→ Work instructions: The whole listing is to be given again without alteration, except that its pictures are dropped.

→ Collected data:
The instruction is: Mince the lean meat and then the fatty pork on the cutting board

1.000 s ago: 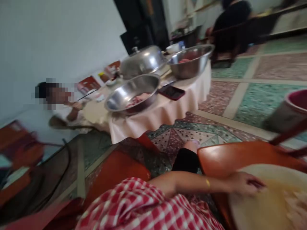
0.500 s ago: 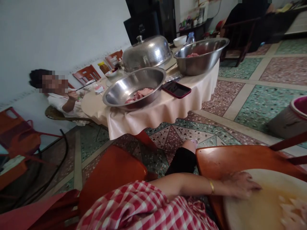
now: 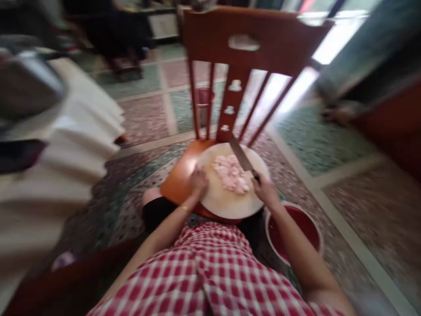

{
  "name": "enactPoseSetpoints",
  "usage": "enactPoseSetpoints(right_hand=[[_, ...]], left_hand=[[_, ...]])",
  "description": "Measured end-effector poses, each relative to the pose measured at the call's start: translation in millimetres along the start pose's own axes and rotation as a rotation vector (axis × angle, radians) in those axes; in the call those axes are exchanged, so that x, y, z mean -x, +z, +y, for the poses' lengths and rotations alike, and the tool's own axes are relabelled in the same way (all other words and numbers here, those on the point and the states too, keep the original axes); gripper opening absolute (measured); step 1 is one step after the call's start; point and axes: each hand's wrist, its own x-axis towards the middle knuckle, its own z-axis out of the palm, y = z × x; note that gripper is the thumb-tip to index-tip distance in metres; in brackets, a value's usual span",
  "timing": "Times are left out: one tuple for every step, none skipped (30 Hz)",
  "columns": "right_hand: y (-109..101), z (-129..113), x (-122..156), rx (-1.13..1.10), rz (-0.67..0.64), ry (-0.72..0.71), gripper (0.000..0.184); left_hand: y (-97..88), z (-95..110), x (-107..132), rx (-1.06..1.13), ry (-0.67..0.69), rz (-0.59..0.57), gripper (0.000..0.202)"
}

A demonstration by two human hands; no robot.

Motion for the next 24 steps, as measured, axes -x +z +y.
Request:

→ Answer to this task:
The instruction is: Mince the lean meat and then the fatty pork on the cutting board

1.000 s ago: 
0.500 s ago: 
now: 

{
  "name": "enactPoseSetpoints",
  "usage": "enactPoseSetpoints(right_hand=[[_, ...]], left_hand=[[_, ...]])",
  "description": "Measured end-effector poses, each relative to the pose measured at the call's start: translation in millimetres along the start pose's own axes and rotation as a rotation vector (axis × angle, radians) in those axes; in the call those axes are exchanged, so that x, y, z mean -x, +z, +y, for the poses' lengths and rotations alike, and the tool's own axes are relabelled in the same way (all other words and numbers here, those on the point and the states too, keep the original axes); gripper opening absolute (measured); step 1 is one step after the call's start; point and axes: each hand's wrist, its own x-axis towards the middle knuckle, its own z-axis out of the palm, y = z × x; note that gripper is the thumb-tip to index-tip distance in metres; in brackets, a value's usual span",
  "timing": "Times are left out: one tuple for every step, none skipped (30 Hz)",
  "columns": "right_hand: y (-109..101), z (-129..113), x (-122..156), rx (-1.13..1.10), rz (-0.67..0.64), ry (-0.72..0.71), gripper (0.000..0.184); left_hand: y (-97..88), z (-95..110), x (-107..132), rx (-1.06..1.13), ry (-0.67..0.69), rz (-0.59..0.57), gripper (0.000..0.202)"
}

A demonstration by two human hands; no robot.

Motion for the next 24 steps, as measured, axes -x +z +y.
Request:

This concludes the answer.